Kölner »Food Assembly«: Da freut sich das Gemüse | photocase / marshi

Die Weltver­besseresser

Die erste deutsche »Food Assembly« ist in Ehrenfeld gestartet

Die Vogelsanger Straße an einem frühen Dienstagabend. An der Ampel vor dem Ehrenfeldgürtel staut sich der Feierabendverkehr, im nah gelegenen Restaurant einer Fastfood-Kette herrscht Hochbetrieb, davor reißt ein Presslufthammer dröhnend die Straßendecke auf. Nur ein paar Schritte weiter findet sich im Hinterhof von Haus Nummer 187 eine völlig andere Welt: Gebäude schlucken den Lärm der Stadt, entspannte Menschen probieren Häppchen von Fenchel und Roter Beete, ein Mädchen leckt genüsslich Kastanienhonig von einem Löffel.

 

Vor den Räumen des Ehrenfelder Colabors findet die Auftaktveranstaltung zu Deutschlands erster »Food Assembly« statt, einer Art Erzeugermarkt im Onlinevertrieb. Die Idee stammt aus Frankreich, wo es mittlerweile über 300 dieser Communitys gibt. Ihr Ziel ist es, Erzeuger und Verbraucher zusammenzubringen und »ein Netzwerk von Handelsbeziehungen aufzubauen, das offen über Margen und Bezahlungen kommuniziert«. Über die Internetplattform thefoodassembly.com können Verbraucher direkt bei Produzenten aus der Region Lebensmittel bestellen. Diese werden an einem festgelegten Wochentag an den »Gastgeber« der Assembly, in diesem Fall das Colabor, geliefert und können dort von den Kunden abgeholt werden. Mit 83,3 Prozent geht der größte Teil der Einnahmen an den Erzeuger. Der jeweilige Gastgeber und die Organisation, die für die Bereitstellung der Internet-Plattform und die Abwicklung der Zahlung sorgt, teilen sich den Rest. Einen Mindestbestellwert gibt es für die einzelnen Verbraucher nicht, doch jeder Anbieter legt fest, ab welcher Gesamtmenge sich eine Auslieferungsfahrt für ihn lohnt. Das dürfte im Einzelfall recht unterschiedlich sein. So stammt der leckere Riesling, den der Bio-Winzer Sebastian Müller mitgebracht hat, aus dem 180 Kilometer entfernten Volxheim in Rheinhessen – denn als »Region« gilt den Organisatoren ein Radius von bis zu 250 Kilometern.
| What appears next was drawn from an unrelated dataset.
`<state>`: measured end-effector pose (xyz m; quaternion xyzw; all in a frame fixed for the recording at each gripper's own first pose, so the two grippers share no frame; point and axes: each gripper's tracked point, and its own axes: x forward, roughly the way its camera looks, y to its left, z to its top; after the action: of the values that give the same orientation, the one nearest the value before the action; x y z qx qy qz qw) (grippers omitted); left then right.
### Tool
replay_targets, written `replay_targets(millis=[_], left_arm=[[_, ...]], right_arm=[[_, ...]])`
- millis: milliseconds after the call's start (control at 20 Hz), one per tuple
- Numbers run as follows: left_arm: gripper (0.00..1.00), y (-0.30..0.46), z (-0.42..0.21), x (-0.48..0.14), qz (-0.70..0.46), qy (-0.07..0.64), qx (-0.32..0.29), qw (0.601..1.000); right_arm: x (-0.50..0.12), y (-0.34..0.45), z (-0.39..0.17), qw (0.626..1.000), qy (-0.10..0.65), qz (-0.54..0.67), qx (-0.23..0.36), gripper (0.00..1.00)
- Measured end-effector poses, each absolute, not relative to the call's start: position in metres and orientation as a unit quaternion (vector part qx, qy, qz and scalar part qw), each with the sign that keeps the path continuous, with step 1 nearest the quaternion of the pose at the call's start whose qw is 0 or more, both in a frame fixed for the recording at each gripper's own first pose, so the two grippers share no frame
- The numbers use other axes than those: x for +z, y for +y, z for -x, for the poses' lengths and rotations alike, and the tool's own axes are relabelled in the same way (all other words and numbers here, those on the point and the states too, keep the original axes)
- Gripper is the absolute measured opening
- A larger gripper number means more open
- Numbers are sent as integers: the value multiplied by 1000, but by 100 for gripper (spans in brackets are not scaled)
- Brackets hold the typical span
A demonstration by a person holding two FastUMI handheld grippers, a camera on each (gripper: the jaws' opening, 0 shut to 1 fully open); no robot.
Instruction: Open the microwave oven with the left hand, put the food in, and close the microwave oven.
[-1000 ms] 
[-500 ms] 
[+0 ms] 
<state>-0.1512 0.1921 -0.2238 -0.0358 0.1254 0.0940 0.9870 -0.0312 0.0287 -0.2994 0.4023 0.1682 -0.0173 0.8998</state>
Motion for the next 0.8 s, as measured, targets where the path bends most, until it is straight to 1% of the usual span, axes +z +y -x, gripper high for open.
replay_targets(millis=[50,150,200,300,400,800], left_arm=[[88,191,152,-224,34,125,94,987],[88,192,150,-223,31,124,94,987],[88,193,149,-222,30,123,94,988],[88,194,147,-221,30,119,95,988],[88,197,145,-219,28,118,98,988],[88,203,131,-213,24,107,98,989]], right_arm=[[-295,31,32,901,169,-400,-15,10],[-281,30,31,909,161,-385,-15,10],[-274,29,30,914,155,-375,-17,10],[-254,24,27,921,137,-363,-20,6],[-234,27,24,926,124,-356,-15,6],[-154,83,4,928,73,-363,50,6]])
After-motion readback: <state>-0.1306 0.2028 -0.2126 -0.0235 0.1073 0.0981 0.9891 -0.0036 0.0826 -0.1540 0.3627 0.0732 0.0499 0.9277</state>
Die meisten Erzeuger haben aber eine deutlich kürzere Anreise, der Vingster Honig etwa muss auf dem Weg nach Ehrenfeld lediglich den Rhein überqueren.

 

Laut Valentin Thurn, Regisseur des Dokumentarfilms »Taste the Waste« und Unterstützer der Food-Assembly-Bewegung, geht es dabei vor allem »um die Wertschätzung von Lebensmitteln«. Und die kommt beim Probieren der angebotenen Produkte von ganz alleine. Da sind zum Beispiel die vielen verschiedenen Tomatenarten der Familie Frings aus Mechernich, die mit der wässrigen Verwandtschaft aus dem Supermarkt lediglich den Namen gemeinhaben. Bald gibt es sie vielleicht auch im Kölner Süden, denn eine zweite Food Assembly soll in Kürze auf dem Gelände des Urban-Gardening-Projekts »Neuland e.V.« in Bayenthal eröffnen.